The Government Accountability Office does an annual report identifying the most inefficient and wasteful bureaucracies. And at the top of their list is the Pentagon.
The GAO “found evidence of duplication, overlap, or fragmentation” within the Pentagon’s endeavors. The Pentagon also “does not prioritize requirements, consider redundancies across proposed programs, or prioritize and analyze capability gaps in a consistent manner.” The GAO believes that close to $250 billion spent annually on the Pentagon’s programs could be streamlined. That would total more than $2 trillion wasted over 10 years. For example, consolidating common functions of the military medical command structure alone would result in savings ranging from $281 million to $400 million annually.

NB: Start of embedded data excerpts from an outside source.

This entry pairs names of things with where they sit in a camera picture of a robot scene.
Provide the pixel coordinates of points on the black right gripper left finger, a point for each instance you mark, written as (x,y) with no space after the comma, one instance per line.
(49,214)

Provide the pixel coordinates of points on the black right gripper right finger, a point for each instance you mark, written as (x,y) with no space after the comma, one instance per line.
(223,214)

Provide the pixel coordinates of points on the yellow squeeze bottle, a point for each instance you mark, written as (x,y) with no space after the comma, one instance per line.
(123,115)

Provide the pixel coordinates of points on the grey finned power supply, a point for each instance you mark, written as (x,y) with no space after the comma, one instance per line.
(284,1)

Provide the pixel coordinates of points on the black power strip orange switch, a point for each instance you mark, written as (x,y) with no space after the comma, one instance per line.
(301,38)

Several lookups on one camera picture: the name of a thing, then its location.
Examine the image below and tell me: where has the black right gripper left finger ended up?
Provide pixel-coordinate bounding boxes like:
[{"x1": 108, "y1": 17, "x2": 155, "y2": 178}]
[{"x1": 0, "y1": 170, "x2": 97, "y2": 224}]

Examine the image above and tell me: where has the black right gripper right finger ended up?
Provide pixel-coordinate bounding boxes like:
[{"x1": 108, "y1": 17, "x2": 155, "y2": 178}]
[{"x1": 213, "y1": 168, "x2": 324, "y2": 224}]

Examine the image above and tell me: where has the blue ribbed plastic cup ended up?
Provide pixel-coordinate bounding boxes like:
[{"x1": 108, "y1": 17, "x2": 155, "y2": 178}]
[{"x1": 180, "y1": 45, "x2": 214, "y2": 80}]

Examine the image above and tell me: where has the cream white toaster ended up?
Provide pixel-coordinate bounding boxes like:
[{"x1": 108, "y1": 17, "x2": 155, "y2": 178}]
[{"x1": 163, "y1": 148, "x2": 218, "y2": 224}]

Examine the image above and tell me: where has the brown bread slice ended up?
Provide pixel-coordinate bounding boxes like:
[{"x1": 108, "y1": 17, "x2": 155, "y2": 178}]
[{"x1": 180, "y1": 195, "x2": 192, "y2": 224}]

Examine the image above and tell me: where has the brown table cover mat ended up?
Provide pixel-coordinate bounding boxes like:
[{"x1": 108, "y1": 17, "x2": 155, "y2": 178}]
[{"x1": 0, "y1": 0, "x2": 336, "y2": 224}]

Many of the Pentagon’s programs are experiencing rapid cost overruns in several major weapons systems. In 2011, cost overruns added an extra $135 billion to the already staggering $1.68 trillion long-term acquisition budget. Since 2008, the price for military weapons has risen by an alarming 38 percent.

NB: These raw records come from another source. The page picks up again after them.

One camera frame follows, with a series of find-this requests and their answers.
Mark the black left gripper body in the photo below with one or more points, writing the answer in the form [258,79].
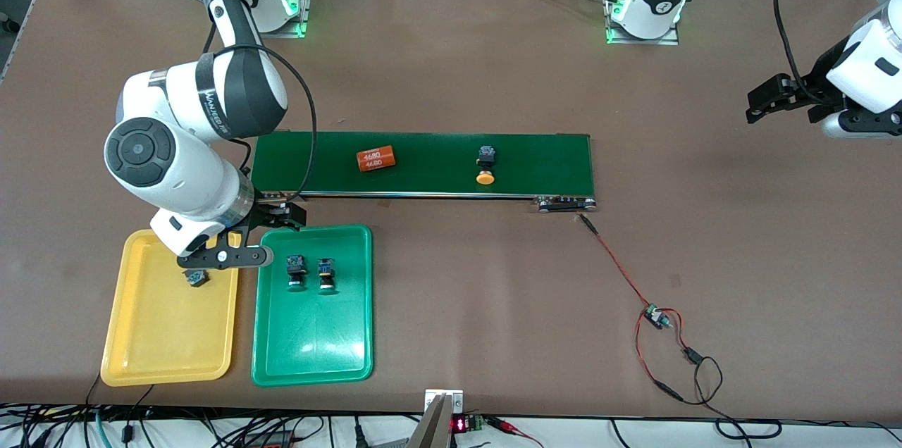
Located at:
[819,77]

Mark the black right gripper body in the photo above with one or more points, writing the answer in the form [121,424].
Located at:
[266,214]

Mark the green mushroom push button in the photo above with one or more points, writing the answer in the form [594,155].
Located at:
[325,284]
[296,284]

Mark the orange cylinder printed 4680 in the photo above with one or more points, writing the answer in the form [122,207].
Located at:
[375,159]

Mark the yellow mushroom push button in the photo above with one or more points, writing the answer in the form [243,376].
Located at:
[197,280]
[485,179]

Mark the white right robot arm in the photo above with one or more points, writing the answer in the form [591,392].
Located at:
[183,173]

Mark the green plastic tray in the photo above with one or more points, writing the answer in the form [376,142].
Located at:
[324,342]

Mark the yellow plastic tray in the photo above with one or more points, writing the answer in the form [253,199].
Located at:
[162,335]

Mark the green conveyor belt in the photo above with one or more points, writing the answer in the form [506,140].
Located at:
[564,166]

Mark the small speed controller module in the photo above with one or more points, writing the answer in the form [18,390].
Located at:
[657,318]

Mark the red digit display module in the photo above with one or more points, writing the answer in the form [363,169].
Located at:
[459,425]

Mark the red clip test lead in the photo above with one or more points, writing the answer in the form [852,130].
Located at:
[502,422]

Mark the silver metal camera bracket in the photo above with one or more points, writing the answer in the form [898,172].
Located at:
[433,427]

Apparently, the Pentagon’s philosophy is to spend first and ask questions later. The amount of waste from programs that have not been fully tested or researched is astonishing. For instance, $31.1 billion was lost due to inefficiencies within manufacturing and design processes in just the past year.
The worst part about this is that the Pentagon has not been held accountable for its waste and abuse. The Pentagon has become so big and complex that it can’t be audited, much less pass an audit. In other words, it cannot account for how it spends its money. Another GAO report found that the Pentagon “continues to lack the processes and system capabilities to reliably identify, aggregate and report the full cost of its investment,” which is estimated at over $1 trillion. It is disturbing that the Pentagon has no idea how much money it actually has or where all of the money that it spent went. Yet, the same bureaucracy cries foul when faced with budget cuts.
The huge five-sided money pit has flushed away enough taxpayer dollars. There is no easy answer to America’s looming financial crisis, but there are steps in the right direction. During budget negotiations, we don’t need compromise; we need common sense. If you want to reduce deficits, start by cutting waste and fat, not muscle. Don’t cut benefits for the vulnerable; cut waste in the largest and most costly bureaucracy in the Western world: the U.S. Pentagon.